Data to use: Begin
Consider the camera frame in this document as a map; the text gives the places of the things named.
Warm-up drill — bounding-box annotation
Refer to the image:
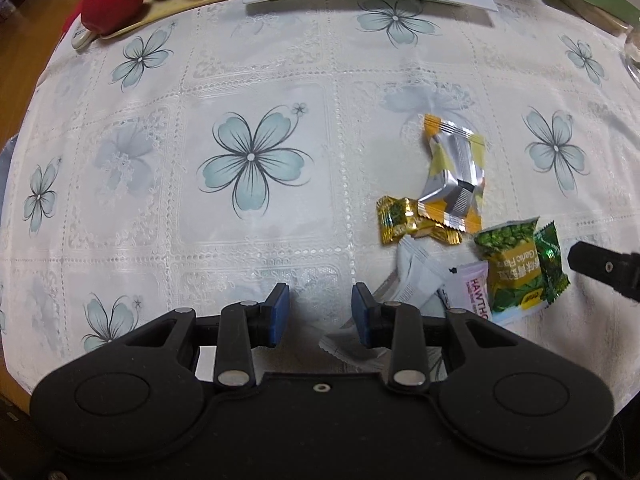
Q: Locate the blue stool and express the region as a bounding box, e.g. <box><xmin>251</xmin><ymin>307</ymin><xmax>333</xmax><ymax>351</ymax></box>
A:
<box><xmin>0</xmin><ymin>137</ymin><xmax>18</xmax><ymax>201</ymax></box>

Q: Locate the clear glass cup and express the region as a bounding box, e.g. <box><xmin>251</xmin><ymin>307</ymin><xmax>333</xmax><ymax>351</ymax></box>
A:
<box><xmin>620</xmin><ymin>25</ymin><xmax>640</xmax><ymax>86</ymax></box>

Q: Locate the plain white snack packet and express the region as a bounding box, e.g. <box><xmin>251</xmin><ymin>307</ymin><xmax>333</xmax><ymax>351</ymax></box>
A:
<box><xmin>319</xmin><ymin>237</ymin><xmax>448</xmax><ymax>366</ymax></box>

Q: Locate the pink and white snack packet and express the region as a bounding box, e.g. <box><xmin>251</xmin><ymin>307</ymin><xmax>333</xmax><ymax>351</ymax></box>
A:
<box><xmin>440</xmin><ymin>261</ymin><xmax>493</xmax><ymax>323</ymax></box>

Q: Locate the silver and yellow snack packet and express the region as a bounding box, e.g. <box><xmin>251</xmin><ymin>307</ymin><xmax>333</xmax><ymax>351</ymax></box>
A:
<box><xmin>417</xmin><ymin>114</ymin><xmax>487</xmax><ymax>233</ymax></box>

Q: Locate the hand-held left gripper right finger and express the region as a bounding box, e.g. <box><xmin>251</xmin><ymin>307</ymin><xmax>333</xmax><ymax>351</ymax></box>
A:
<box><xmin>351</xmin><ymin>282</ymin><xmax>536</xmax><ymax>395</ymax></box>

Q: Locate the gold candy packet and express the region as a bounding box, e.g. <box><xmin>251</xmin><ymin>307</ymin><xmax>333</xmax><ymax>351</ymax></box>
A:
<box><xmin>376</xmin><ymin>196</ymin><xmax>463</xmax><ymax>247</ymax></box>

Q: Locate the white floral tablecloth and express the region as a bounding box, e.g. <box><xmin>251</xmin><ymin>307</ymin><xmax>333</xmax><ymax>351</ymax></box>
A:
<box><xmin>0</xmin><ymin>0</ymin><xmax>640</xmax><ymax>411</ymax></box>

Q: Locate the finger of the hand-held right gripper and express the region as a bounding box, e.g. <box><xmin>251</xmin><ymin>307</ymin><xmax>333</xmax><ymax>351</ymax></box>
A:
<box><xmin>566</xmin><ymin>240</ymin><xmax>640</xmax><ymax>303</ymax></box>

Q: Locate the yellow green pea packet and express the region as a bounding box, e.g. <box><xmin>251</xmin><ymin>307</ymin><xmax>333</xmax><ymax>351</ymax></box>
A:
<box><xmin>474</xmin><ymin>216</ymin><xmax>546</xmax><ymax>325</ymax></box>

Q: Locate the red fruit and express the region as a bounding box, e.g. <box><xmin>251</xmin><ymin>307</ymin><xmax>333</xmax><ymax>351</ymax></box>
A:
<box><xmin>81</xmin><ymin>0</ymin><xmax>145</xmax><ymax>36</ymax></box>

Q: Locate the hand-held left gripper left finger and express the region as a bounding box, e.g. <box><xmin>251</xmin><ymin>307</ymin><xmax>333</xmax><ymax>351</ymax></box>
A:
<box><xmin>107</xmin><ymin>282</ymin><xmax>291</xmax><ymax>395</ymax></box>

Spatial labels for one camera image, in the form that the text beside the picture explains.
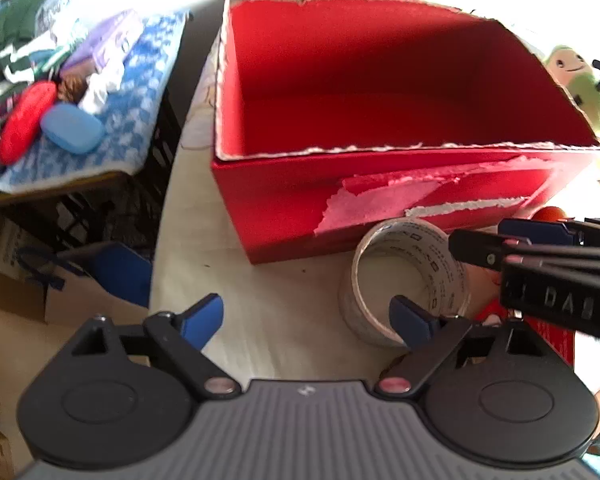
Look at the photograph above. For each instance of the blue white checked cloth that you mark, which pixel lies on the blue white checked cloth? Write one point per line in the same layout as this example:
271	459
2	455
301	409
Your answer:
135	125

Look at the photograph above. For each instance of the white crumpled paper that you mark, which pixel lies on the white crumpled paper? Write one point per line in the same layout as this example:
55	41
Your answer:
102	87

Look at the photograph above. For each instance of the green smiling plush toy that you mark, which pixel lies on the green smiling plush toy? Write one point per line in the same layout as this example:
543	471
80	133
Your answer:
580	85

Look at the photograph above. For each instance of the black plastic crate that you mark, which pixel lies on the black plastic crate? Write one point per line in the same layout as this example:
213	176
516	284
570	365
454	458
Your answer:
130	220

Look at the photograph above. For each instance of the red gold-printed packet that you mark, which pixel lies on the red gold-printed packet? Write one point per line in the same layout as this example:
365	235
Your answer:
555	345

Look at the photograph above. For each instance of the brown fuzzy item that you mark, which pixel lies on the brown fuzzy item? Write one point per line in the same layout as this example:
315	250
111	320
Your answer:
72	87

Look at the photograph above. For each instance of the paper bag with blue ribbon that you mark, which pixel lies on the paper bag with blue ribbon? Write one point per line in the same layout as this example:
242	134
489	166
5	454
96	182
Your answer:
25	265

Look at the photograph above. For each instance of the blue oval case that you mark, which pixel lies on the blue oval case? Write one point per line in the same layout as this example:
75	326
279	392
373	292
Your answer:
72	127

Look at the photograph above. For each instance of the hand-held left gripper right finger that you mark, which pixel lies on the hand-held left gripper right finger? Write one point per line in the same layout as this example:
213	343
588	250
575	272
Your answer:
410	322

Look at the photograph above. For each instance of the clear packing tape roll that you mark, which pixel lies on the clear packing tape roll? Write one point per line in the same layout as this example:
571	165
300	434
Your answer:
437	260

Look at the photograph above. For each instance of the yellow orange plush toy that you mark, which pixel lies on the yellow orange plush toy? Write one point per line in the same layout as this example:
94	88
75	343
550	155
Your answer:
550	214

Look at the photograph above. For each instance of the red oval case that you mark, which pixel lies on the red oval case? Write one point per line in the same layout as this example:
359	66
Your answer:
25	122

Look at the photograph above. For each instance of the pile of folded clothes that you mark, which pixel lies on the pile of folded clothes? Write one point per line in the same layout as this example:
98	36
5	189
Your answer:
15	35

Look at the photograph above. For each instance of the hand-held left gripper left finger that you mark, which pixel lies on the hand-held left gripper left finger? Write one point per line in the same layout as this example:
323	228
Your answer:
205	317

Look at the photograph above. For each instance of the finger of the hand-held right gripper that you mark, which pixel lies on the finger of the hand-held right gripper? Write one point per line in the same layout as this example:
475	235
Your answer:
475	250
535	232

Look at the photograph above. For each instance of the purple tissue pack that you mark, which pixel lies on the purple tissue pack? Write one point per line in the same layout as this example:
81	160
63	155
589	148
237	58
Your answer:
105	40

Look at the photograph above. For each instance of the red cardboard box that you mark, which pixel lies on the red cardboard box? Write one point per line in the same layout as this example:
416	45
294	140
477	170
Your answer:
380	85

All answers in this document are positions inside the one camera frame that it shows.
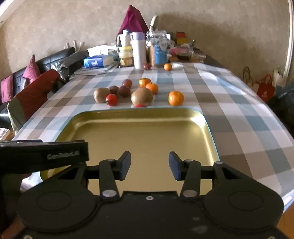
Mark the white paper bag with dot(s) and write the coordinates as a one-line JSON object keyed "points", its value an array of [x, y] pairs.
{"points": [[279, 78]]}

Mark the yellow lid glass jar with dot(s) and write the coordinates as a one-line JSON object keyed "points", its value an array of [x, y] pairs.
{"points": [[125, 56]]}

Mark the white thermos purple lid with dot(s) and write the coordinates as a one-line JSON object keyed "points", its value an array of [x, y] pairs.
{"points": [[139, 49]]}

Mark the red chair cover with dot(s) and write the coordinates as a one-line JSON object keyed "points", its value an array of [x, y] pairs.
{"points": [[32, 92]]}

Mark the brown kiwi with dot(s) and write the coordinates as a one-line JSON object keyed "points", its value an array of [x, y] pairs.
{"points": [[101, 94], [142, 96]]}

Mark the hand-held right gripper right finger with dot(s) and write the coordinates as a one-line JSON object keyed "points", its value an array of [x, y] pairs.
{"points": [[174, 165]]}

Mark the wooden board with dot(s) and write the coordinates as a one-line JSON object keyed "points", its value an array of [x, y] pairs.
{"points": [[198, 59]]}

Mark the dark red plum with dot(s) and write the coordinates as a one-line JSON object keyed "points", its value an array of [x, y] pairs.
{"points": [[147, 66], [113, 89], [124, 91], [127, 82]]}

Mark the pink pouch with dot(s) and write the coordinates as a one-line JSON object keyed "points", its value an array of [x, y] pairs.
{"points": [[175, 50]]}

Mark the clear cereal jar blue label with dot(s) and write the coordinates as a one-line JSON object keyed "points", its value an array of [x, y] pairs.
{"points": [[158, 50]]}

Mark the white door frame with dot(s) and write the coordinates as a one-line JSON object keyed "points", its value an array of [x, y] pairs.
{"points": [[289, 34]]}

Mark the magenta bag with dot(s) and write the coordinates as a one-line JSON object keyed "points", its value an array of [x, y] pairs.
{"points": [[133, 20]]}

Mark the blue tissue pack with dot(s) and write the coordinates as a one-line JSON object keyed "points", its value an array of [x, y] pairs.
{"points": [[93, 62]]}

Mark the white plastic bottle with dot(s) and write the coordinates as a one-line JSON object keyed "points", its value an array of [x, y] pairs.
{"points": [[125, 38]]}

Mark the red box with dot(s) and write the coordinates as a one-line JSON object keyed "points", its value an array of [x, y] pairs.
{"points": [[181, 34]]}

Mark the white folded paper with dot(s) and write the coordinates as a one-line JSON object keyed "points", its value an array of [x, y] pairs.
{"points": [[98, 49]]}

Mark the yellow box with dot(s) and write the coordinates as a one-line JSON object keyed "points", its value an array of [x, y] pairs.
{"points": [[181, 41]]}

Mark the black leather sofa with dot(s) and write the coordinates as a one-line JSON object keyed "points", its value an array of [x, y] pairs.
{"points": [[50, 58]]}

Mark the gold metal tray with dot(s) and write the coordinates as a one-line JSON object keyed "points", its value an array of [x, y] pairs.
{"points": [[137, 137]]}

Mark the orange mandarin with stem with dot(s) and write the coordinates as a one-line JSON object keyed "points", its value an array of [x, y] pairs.
{"points": [[144, 82]]}

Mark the magenta cushion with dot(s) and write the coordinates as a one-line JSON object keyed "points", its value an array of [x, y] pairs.
{"points": [[7, 89], [32, 69]]}

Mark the brown paper bag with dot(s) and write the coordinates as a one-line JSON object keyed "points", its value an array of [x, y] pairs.
{"points": [[248, 78]]}

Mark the checked tablecloth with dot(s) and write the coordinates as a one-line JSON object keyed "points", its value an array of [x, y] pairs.
{"points": [[218, 115]]}

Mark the red tomato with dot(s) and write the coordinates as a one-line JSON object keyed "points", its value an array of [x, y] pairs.
{"points": [[140, 106], [111, 99]]}

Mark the glass bowl with dark liquid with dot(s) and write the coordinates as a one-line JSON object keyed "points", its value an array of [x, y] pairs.
{"points": [[183, 55]]}

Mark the red shopping bag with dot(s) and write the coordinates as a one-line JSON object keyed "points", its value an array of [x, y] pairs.
{"points": [[265, 89]]}

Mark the grey metal rods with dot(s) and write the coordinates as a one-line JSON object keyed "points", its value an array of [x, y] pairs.
{"points": [[74, 44]]}

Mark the white round mirror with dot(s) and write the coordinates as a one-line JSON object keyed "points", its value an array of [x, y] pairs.
{"points": [[154, 21]]}

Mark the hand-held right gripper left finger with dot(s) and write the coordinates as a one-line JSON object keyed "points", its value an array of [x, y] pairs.
{"points": [[125, 164]]}

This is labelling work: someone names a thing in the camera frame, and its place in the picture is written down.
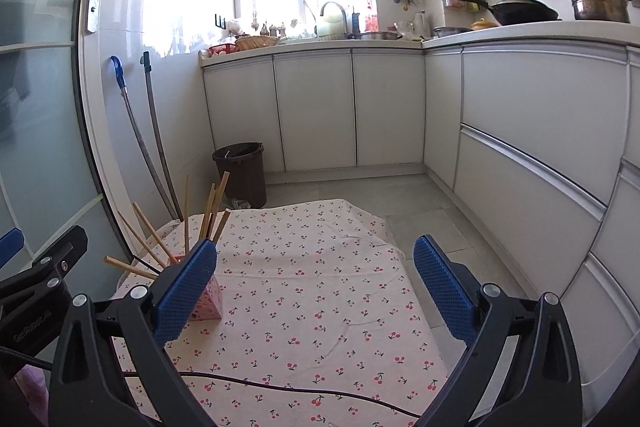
Data to use: End
* [Instructions for the task] Go through the records and show every line with the string "image" in it.

* [Your response]
Refer to the image:
Spatial labels for one camera image, in the form that the text beside the picture explains.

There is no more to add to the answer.